8 Reasons Why Taking A Vacation Makes You Better At Work

Workaholics please take note – a vacation is a must. So forget your guilty feelings. Trash your stoical attitude of boasting about not having had a break since the year dot. Times have changed!

We still have a long way to go but more and more employers and business owners are now realizing that taking a break may actually be more productive in the long run. However, one survey shows that half of the respondents were thinking of skipping the vacation or even taking work with them on holiday.

Another study shows that 82 percent of small business owners who took a vacation were performing better at work when they got back. An added bonus is that about a third of men who actually take this sensible step are less likely to die of heart disease.

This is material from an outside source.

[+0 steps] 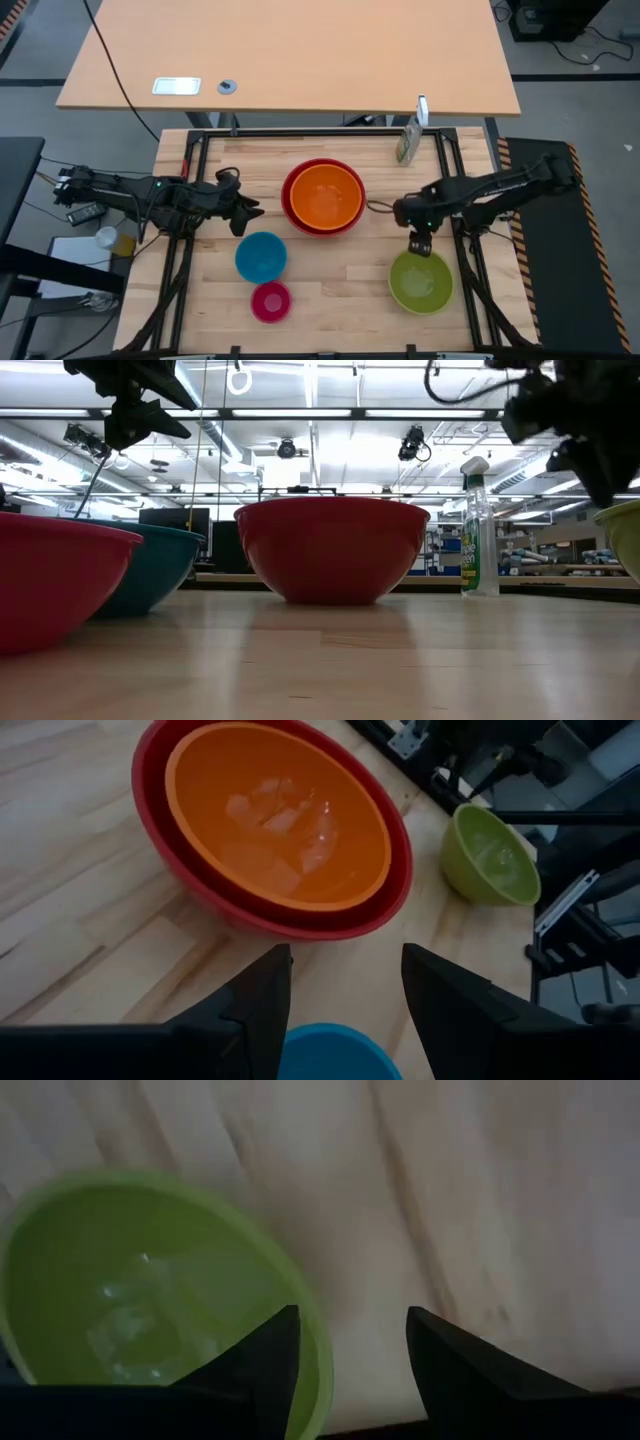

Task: Nest bowls inside each other
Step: Stack the green bowl on top of the orange bowl

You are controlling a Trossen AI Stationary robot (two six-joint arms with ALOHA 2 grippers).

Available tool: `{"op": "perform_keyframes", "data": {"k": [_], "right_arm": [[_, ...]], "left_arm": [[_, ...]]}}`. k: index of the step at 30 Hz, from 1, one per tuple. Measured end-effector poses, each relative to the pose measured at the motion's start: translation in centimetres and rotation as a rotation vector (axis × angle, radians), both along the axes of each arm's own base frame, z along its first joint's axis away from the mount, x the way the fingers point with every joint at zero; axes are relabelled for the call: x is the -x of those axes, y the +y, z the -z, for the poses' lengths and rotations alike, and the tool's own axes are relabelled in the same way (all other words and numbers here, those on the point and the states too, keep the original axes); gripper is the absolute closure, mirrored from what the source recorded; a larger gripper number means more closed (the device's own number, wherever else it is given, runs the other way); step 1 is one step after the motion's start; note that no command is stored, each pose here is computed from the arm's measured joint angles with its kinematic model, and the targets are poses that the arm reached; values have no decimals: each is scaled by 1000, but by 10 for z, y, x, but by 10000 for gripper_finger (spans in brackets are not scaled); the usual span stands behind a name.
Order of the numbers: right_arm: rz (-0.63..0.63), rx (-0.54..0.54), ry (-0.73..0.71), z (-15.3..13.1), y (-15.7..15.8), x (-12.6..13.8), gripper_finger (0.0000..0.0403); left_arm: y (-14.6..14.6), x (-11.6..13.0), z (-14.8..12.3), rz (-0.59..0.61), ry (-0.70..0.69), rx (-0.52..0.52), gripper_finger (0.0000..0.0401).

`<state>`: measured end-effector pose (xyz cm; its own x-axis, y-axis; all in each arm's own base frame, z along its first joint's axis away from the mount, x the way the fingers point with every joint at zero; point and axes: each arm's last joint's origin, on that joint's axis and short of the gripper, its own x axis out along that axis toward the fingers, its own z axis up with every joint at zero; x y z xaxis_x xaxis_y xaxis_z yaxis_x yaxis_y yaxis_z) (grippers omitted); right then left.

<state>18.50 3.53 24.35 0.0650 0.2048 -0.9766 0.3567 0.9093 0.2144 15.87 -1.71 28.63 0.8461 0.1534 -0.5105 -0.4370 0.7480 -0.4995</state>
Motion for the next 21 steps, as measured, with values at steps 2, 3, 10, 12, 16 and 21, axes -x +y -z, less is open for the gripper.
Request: {"op": "perform_keyframes", "data": {"k": [2, 3, 10, 12, 16, 21], "right_arm": [[-20, -14, 7, 5, 4, 2, 207], [-30, -14, 6, 6, 5, 3, 205], [-97, -40, -33, 3, 14, 5, 188], [-116, -41, -33, 7, 17, 6, 187], [-125, -34, -26, 18, 19, 8, 187], [-112, -42, -10, 31, 22, 11, 187]], "left_arm": [[0, 0, 0, 0, 0, 0, 207], [0, 0, 0, 0, -2, 0, 207], [13, -8, 5, -79, 30, 7, 207], [20, -12, 8, -90, 60, -24, 207], [36, -21, 17, -119, 143, -104, 207], [66, -33, 31, -91, 245, -165, 207]]}}
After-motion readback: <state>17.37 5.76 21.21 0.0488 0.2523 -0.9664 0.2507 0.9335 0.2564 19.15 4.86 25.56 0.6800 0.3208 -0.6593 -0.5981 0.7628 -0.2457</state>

We need to face up to the truth:

  • Burnout will damage your reputation and your business.
  • You have a duty to be on top of the job.
  • Take an example from sports stars who regularly take breaks.
  • Fatigue will make relationships with stakeholders problematic.

So, here are eight reasons why taking a vacation makes you better at work. You can thank me afterwards.

1. Your office is not the place for inspiration

The work environment is hardly the place to generate new ideas, approaches and problem-solving techniques. You cannot be creative or get inspiration when you are under enormous pressure. A change of scene on a vacation can work wonders. You cannot switch off completely, but when you relax, creativity may blossom. Your mind will start asking questions you never thought of up until now. You’ll have a clearer mind because you are no longer tired.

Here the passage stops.